Transcribe the data that follows, exactly and in full.

■ ■ ■ ■ ■ ■ ■

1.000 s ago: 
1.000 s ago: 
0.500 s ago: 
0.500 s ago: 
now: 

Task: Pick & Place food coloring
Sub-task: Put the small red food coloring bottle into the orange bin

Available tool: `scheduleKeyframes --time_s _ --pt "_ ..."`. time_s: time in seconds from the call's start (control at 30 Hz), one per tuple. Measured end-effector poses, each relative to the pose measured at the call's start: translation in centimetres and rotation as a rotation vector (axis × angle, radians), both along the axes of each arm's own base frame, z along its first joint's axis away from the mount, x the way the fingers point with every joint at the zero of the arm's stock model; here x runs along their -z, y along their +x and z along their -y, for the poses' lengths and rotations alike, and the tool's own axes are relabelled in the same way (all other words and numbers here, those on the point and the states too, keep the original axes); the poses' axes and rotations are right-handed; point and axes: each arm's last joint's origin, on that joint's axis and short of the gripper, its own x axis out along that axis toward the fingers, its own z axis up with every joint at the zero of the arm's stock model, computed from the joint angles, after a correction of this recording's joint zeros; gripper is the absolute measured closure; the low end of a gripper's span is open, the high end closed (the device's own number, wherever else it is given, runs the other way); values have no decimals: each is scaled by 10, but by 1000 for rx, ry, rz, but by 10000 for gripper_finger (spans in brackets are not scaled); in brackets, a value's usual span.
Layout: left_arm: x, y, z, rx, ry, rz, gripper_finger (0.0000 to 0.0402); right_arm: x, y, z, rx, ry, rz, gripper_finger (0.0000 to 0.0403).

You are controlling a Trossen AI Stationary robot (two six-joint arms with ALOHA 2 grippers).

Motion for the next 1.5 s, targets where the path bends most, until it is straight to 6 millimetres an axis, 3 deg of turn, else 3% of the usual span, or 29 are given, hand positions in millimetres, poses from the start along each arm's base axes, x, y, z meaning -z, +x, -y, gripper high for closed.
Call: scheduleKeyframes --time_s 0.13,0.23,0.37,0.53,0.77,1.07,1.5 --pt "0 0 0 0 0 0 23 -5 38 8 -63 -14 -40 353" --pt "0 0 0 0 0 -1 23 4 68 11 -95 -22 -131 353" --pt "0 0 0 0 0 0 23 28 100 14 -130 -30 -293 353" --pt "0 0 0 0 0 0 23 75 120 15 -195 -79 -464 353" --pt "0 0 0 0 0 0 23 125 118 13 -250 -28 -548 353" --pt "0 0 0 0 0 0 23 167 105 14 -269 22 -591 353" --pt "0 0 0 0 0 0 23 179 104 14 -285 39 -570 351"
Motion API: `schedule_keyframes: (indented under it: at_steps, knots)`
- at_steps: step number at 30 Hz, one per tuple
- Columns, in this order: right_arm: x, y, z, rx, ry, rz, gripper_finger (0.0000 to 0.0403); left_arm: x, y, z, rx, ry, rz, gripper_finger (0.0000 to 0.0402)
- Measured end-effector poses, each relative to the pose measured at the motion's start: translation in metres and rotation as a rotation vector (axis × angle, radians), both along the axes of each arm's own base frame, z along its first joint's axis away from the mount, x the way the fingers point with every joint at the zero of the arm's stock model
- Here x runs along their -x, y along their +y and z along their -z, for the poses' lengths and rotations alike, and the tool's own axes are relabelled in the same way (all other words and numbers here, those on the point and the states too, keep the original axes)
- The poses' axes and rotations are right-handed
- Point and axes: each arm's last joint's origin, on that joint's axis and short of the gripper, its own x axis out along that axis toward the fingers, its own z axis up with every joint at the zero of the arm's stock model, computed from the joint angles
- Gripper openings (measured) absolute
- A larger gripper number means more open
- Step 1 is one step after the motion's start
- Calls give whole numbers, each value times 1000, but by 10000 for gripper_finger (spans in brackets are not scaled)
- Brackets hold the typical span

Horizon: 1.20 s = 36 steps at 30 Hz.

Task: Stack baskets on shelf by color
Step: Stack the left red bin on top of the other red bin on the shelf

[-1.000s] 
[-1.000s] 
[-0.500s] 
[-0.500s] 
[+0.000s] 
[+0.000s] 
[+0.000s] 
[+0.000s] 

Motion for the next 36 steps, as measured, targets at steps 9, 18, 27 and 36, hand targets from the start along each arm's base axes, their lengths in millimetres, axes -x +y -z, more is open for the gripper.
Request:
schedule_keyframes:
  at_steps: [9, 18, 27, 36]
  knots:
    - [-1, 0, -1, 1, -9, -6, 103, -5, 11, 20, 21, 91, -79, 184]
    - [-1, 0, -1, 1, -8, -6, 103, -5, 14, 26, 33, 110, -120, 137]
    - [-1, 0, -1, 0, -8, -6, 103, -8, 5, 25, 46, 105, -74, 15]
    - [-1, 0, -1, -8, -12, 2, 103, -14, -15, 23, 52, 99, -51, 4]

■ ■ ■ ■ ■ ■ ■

## Response box:
1.000 s ago: 
1.000 s ago: 
0.500 s ago: 
0.500 s ago: 
now: 

Task: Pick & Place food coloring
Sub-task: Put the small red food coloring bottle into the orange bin

Available tool: `scheduleKeyframes --time_s _ --pt "_ ..."`. time_s: time in seconds from the call's start (control at 30 Hz), one per tuple. Measured end-effector poses, each relative to the pose measured at the call's start: translation in centimetres and rotation as a rotation vector (axis × angle, radians), both along the axes of each arm's own base frame, z along its first joint's axis away from the mount, x the way the fingers point with every joint at the zero of the arm's stock model; here x runs along their -z, y along their +x and z along their -y, for the poses' lengths and rotations alike, and the tool's own axes are relabelled in the same way (all other words and numbers here, those on the point and the states too, keep the original axes); the poses' axes and rotations are right-handed; point and axes: each arm's last joint's origin, on that joint's axis and short of the gripper, its own x axis out along that axis toward the fingers, its own z axis up with every joint at the zero of the arm's stock model, computed from the joint angles, after a correction of this recording's joint zeros; gripper is the absolute measured closure; the low end of a gripper's span is open, the high end closed (the device's own number, wherever else it is given, runs the other way); values have no decimals: each is scaled by 10, but by 1000 for rx, ry, rz, but by 10000 for gripper_finger (spans in brackets are not scaled); in brackets, a value's usual span.
Layout: left_arm: x, y, z, rx, ry, rz, gripper_finger (0.0000 to 0.0402); right_arm: x, y, z, rx, ry, rz, gripper_finger (0.0000 to 0.0403).

You are controlling a Trossen AI Stationary robot (two six-joint arms with ALOHA 2 grippers).

Motion for the next 1.5 s, targets where the path bends most, until it is straight to 6 millimetres an axis, 3 deg of turn, else 3% of the usual span, or 29 are given, hand positions in millimetres, poses from the start along each arm's base axes, x, y, z meaning -z, +x, -y, gripper high for closed.
Call: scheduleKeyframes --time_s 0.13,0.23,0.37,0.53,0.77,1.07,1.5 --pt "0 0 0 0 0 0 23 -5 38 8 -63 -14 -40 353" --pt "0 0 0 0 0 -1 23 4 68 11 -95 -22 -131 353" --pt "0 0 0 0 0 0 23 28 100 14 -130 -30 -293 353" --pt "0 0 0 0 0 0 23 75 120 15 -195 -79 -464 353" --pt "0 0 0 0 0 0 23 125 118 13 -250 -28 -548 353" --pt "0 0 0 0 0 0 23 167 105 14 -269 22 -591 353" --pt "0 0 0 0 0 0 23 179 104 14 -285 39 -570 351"
Motion API: `schedule_keyframes: (indented under it: at_steps, knots)`
- at_steps: step number at 30 Hz, one per tuple
- Columns, in this order: right_arm: x, y, z, rx, ry, rz, gripper_finger (0.0000 to 0.0403); left_arm: x, y, z, rx, ry, rz, gripper_finger (0.0000 to 0.0402)
- Measured end-effector poses, each relative to the pose measured at the motion's start: translation in metres and rotation as a rotation vector (axis × angle, radians), both along the axes of each arm's own base frame, z along its first joint's axis away from the mount, x the way the fingers point with every joint at the zero of the arm's stock model
- Here x runs along their -x, y along their +y and z along their -z, for the poses' lengths and rotations alike, and the tool's own axes are relabelled in the same way (all other words and numbers here, those on the point and the states too, keep the original axes)
- The poses' axes and rotations are right-handed
- Point and axes: each arm's last joint's origin, on that joint's axis and short of the gripper, its own x axis out along that axis toward the fingers, its own z axis up with every joint at the zero of the arm's stock model, computed from the joint angles
- Gripper openings (measured) absolute
- A larger gripper number means more open
- Step 1 is one step after the motion's start
- Calls give whole numbers, each value times 1000, but by 10000 for gripper_finger (spans in brackets are not scaled)
- Brackets hold the typical span

Horizon: 1.20 s = 36 steps at 30 Hz.

Task: Stack baskets on shelf by color
Step: Stack the left red bin on top of the other red bin on the shelf

[-1.000s] 
[-1.000s] 
[-0.500s] 
[-0.500s] 
[+0.000s] 
[+0.000s] 
[+0.000s] 
[+0.000s] 

Motion for the next 36 steps, as measured, targets at steps 9, 18, 27 and 36, hand targets from the start along each arm's base axes, their lengths in millimetres, axes -x +y -z, more is open for the gripper.
Request:
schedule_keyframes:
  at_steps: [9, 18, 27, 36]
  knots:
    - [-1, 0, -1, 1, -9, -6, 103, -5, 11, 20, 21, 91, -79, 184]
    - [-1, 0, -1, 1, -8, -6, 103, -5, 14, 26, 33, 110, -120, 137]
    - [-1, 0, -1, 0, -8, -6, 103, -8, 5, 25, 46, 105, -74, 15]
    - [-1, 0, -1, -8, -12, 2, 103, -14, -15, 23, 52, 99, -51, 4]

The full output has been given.